> **What you are asked to do**
Look through the lines below and extract any with the word "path".

[Stored dataset items]
════════

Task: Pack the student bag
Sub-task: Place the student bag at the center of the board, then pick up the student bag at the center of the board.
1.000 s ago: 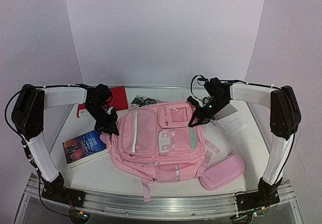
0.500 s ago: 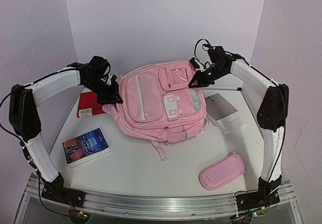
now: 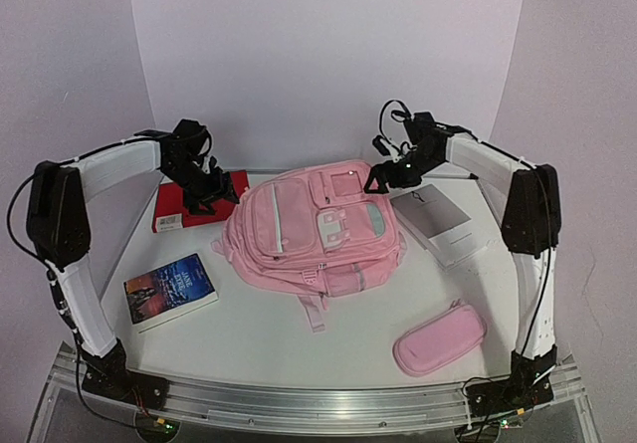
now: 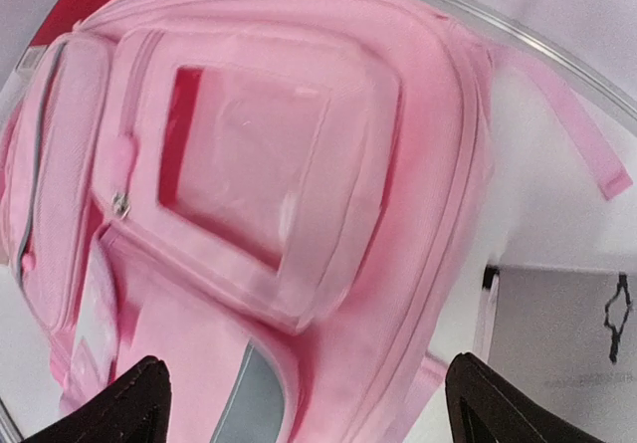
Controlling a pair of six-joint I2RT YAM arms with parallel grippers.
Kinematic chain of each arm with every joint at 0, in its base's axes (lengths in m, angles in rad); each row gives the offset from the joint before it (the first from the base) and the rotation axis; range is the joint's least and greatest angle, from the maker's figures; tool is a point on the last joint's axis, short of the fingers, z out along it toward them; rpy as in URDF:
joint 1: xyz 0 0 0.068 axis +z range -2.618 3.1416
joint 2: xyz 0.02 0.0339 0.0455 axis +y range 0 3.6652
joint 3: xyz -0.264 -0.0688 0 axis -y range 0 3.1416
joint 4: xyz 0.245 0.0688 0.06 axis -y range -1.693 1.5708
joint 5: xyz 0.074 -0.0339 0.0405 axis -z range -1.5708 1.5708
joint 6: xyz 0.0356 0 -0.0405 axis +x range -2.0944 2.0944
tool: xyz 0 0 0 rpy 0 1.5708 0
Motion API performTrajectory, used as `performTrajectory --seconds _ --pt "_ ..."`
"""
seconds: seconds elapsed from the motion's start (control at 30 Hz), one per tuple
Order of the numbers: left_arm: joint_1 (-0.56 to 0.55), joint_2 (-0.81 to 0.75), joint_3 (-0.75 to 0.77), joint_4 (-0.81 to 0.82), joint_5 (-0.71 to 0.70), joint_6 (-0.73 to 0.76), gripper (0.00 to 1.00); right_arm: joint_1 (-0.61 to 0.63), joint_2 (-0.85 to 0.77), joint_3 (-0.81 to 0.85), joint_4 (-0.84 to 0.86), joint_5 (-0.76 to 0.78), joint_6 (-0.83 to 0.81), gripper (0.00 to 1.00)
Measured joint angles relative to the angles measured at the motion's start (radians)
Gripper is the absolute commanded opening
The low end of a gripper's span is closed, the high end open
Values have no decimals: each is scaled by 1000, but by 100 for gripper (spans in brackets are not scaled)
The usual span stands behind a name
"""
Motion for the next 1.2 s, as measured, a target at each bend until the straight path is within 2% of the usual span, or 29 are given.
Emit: performTrajectory --seconds 0.17,0.33,0.43,0.53,0.77,0.83,0.93,1.1,1.2 --pt "-43 -268 -185 29 12 -38 73 12 -324 -356 13 -104 -180 96" --pt "-72 -429 -351 81 54 -97 73 147 -555 -624 28 -130 -424 89" --pt "-81 -431 -398 87 60 -125 73 248 -546 -690 49 -129 -520 84" --pt "-96 -426 -413 91 61 -147 73 308 -468 -712 80 -109 -585 82" --pt "-114 -432 -438 135 60 -201 73 357 -340 -731 191 -35 -629 81" --pt "-114 -439 -455 137 60 -214 73 366 -323 -732 229 -12 -640 72" --pt "-117 -454 -475 142 60 -228 72 383 -293 -736 282 34 -659 52" --pt "-124 -477 -490 143 60 -240 70 410 -259 -752 344 110 -666 27" --pt "-126 -483 -495 143 60 -243 69 420 -255 -754 361 133 -664 5"
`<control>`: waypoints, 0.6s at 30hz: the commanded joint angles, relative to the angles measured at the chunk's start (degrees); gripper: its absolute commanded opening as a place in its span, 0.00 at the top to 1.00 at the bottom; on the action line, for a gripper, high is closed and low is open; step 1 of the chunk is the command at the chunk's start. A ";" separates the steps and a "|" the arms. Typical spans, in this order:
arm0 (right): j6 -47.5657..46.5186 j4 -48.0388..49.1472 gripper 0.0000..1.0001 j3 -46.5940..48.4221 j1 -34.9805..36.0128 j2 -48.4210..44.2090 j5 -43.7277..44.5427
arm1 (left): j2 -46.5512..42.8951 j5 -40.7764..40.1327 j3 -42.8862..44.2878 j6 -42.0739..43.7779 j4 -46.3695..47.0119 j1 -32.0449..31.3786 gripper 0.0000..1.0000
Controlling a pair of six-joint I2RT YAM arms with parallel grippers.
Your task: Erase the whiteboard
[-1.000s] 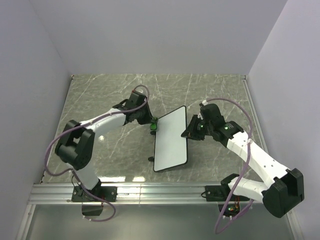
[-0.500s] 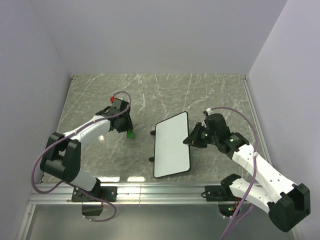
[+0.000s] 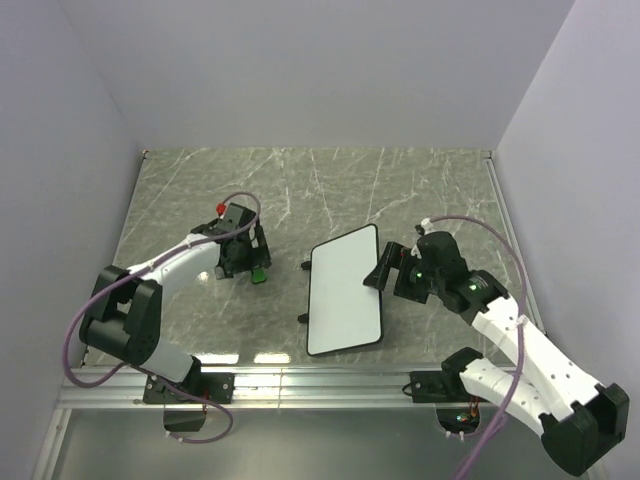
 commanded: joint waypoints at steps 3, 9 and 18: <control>-2.80 -9.24 0.00 7.85 0.25 -7.22 10.44 | -7.13 -2.56 7.68 0.45 -6.75 0.09 0.00; -1.83 -16.80 0.00 16.46 0.25 -16.35 20.55 | -15.30 -0.45 11.47 2.73 -10.44 0.09 0.01; -2.80 -17.24 0.00 18.32 0.25 -25.60 18.10 | -25.24 -2.38 16.56 4.58 -15.63 0.09 0.01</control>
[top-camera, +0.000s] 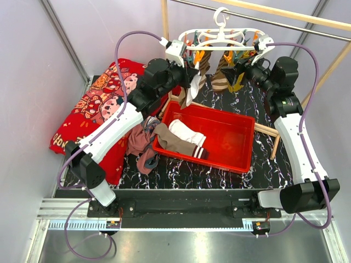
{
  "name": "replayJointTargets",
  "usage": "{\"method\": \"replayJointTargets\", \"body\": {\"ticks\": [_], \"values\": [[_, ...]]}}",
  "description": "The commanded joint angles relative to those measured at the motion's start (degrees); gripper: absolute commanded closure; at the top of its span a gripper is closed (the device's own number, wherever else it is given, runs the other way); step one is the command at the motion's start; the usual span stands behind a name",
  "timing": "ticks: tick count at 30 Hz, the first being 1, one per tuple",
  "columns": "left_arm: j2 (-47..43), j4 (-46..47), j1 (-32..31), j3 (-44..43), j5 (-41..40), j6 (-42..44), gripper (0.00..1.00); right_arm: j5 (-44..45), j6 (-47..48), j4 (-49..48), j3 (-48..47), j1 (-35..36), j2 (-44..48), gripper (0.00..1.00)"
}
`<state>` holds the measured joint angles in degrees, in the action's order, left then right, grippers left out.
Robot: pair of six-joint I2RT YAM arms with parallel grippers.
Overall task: Clip the socks to the hanger
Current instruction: Open the clamp at the hanger.
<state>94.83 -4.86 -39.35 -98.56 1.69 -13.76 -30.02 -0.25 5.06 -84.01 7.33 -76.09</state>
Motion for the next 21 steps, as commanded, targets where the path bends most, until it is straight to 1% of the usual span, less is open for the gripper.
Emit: {"method": "replayJointTargets", "body": {"ticks": [1, 4, 7, 12, 14, 16, 19, 21], "values": [[-0.2, 0.0, 0.4, -2.9, 2.3, 0.2, 0.97, -3.2, -0.8, -3.0, -2.9, 0.0, -0.2, 0.26], [-0.1, -0.2, 0.4, -2.9, 2.5, 0.0, 0.97, -2.1, -0.6, -4.1, -3.5, 0.0, -0.5, 0.26], [-0.2, -0.5, 0.4, -3.0, 2.6, 0.0, 0.97, -2.8, -1.3, -4.2, -4.6, 0.0, -1.2, 0.27], [-0.3, -0.7, 0.4, -3.1, 2.9, -0.3, 0.97, -2.4, -2.8, -4.4, -4.0, 0.0, -0.5, 0.26], [-0.4, -0.8, 0.4, -3.0, 3.1, -0.4, 0.97, -0.8, -2.8, -4.4, -3.6, -0.1, 0.2, 0.23], [-0.4, -0.7, 0.4, -3.0, 3.3, -0.5, 0.97, 0.7, -2.2, -4.5, -3.8, 0.0, 0.1, 0.22], [-0.6, -0.8, 0.4, -3.0, 3.7, -0.6, 0.97, 1.9, -1.2, -4.5, -4.5, 0.0, -0.5, 0.22], [-0.9, -0.8, 0.4, -2.9, 3.9, -0.6, 0.97, 1.5, -0.6, -4.5, -4.9, 0.0, -1.2, 0.24]]}}
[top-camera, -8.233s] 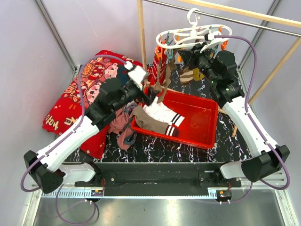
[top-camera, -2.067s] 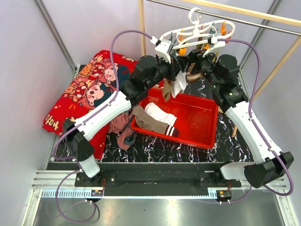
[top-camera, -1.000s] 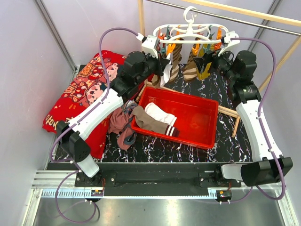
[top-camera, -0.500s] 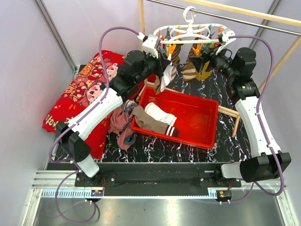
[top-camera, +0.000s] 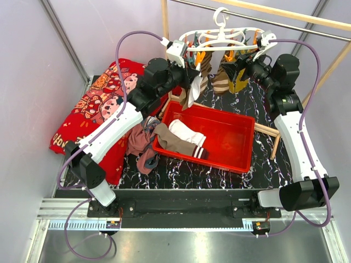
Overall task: Clip the socks to the hanger
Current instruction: Open the clamp at the hanger.
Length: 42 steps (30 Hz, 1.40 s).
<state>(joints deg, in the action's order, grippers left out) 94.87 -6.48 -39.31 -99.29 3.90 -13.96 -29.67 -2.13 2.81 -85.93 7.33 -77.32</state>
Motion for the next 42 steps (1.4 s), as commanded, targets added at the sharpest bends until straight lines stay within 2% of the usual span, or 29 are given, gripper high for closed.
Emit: {"method": "replayJointTargets", "body": {"ticks": [1, 10, 25, 29, 36, 42], "values": [[-1.0, 0.9, 0.4, -2.3, 1.9, -0.4, 0.97, 0.8, 1.4, -2.3, -3.4, 0.0, -0.3, 0.25], [-1.4, 0.3, 0.4, -2.3, 2.9, 0.1, 0.97, -4.3, 1.8, -4.9, -5.9, 0.0, -3.1, 0.32], [-1.7, -0.6, 0.4, -2.3, 3.7, 0.5, 0.97, -4.3, 3.7, -4.8, -7.3, 0.0, -6.2, 0.37], [-1.8, -0.8, 0.3, -2.3, 3.5, 0.9, 0.97, -4.5, 3.2, -5.1, -7.8, 0.0, -6.4, 0.45], [-1.7, -1.3, 0.4, -2.3, 3.1, 1.6, 0.97, -4.0, 2.4, -5.1, -7.8, 0.0, -5.9, 0.67], [-1.4, -1.2, 0.4, -2.3, 2.2, 5.0, 0.94, -3.2, -1.5, -5.2, -5.9, 0.0, -4.4, 0.76]]}}
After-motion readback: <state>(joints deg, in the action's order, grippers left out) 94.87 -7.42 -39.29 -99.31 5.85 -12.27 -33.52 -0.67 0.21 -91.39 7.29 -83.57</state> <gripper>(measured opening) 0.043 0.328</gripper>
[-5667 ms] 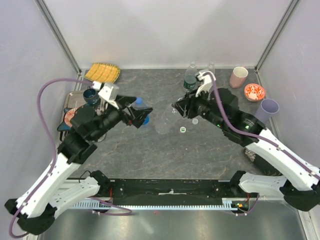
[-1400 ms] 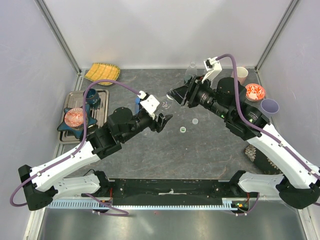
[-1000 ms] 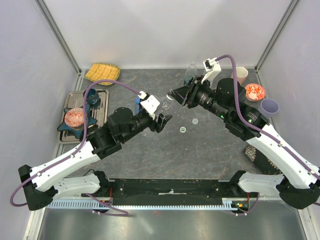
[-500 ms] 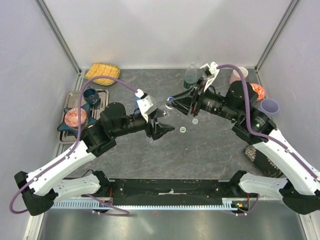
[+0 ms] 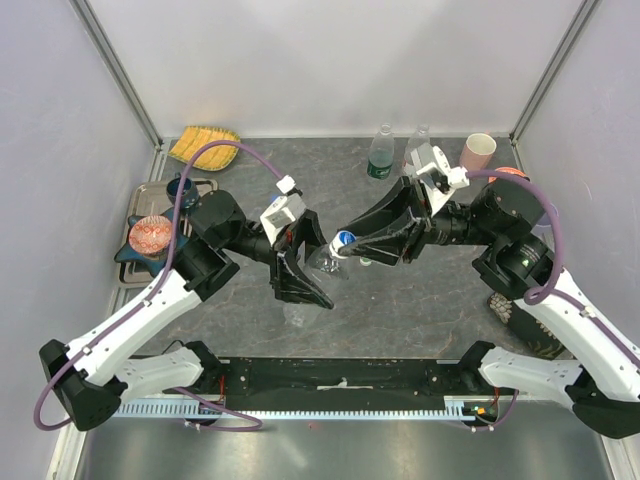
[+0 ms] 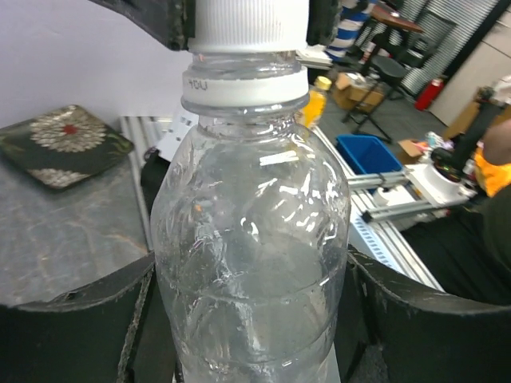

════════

> **Expected output**
Motion for the next 1.2 s, as measured, a target at each bend until the straight path is within 2% of the usual span, or 29 are given.
Motion for the next 21 steps, as commanded, targets where the path bends most, until it is straight to 1% of the usual span, less is open for the gripper.

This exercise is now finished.